** What to do **
Only the lines containing "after" belong in the answer; find them in the material below.
--- Source material ---
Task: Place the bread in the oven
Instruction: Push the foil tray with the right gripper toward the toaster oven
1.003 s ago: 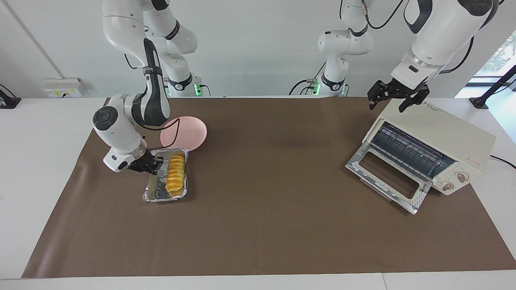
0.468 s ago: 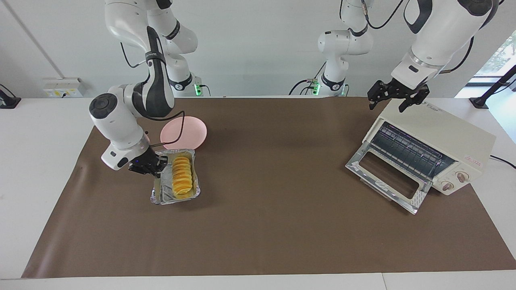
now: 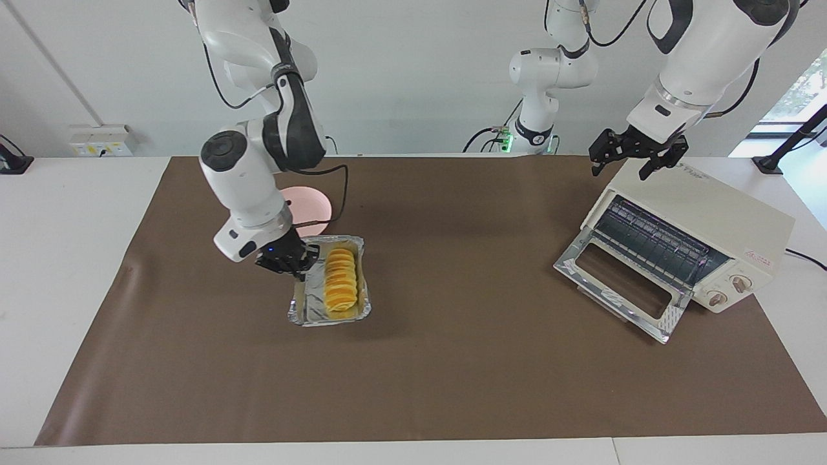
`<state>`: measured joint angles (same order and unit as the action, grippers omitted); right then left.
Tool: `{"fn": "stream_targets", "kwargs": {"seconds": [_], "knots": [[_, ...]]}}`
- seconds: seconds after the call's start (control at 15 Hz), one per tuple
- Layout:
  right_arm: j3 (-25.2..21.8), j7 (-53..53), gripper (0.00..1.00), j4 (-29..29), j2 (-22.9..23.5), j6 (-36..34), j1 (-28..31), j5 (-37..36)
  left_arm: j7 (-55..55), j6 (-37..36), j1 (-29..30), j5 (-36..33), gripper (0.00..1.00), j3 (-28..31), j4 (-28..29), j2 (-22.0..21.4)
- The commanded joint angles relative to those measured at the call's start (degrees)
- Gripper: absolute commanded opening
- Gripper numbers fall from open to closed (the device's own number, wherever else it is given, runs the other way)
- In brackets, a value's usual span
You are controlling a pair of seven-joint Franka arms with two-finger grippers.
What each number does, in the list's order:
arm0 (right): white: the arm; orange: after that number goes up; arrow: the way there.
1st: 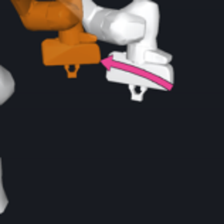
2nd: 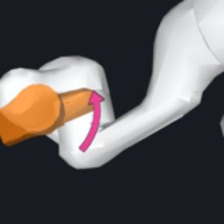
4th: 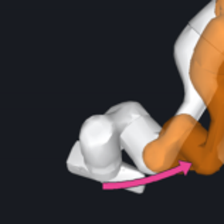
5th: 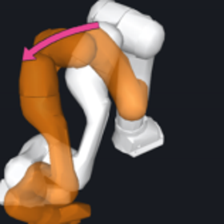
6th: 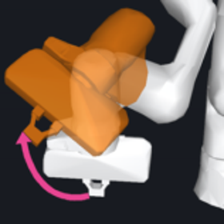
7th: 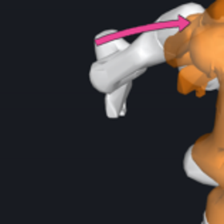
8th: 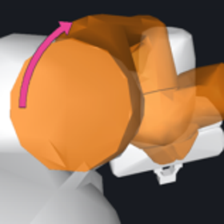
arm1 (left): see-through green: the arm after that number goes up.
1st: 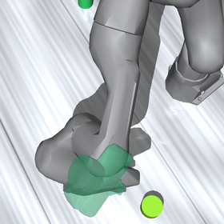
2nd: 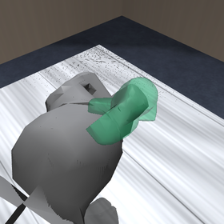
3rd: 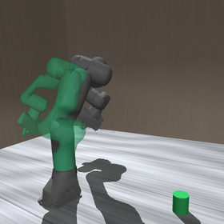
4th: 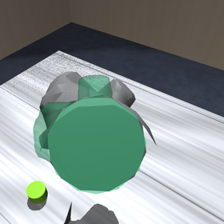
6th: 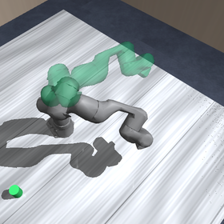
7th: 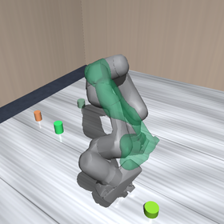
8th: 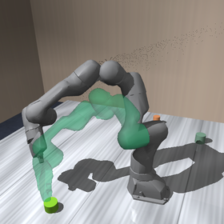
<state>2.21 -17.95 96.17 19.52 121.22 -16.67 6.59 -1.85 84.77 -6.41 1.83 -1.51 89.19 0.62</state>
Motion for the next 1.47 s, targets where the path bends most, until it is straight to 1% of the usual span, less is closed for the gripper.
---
** Solution to the exercise **
- seconds: seconds after the call's start (control at 15 Hz), one per tuple
arm0 (right): white: the arm; orange: after that number goes up; arrow: the way there.
arm1 (left): see-through green: the arm after that number goes up.

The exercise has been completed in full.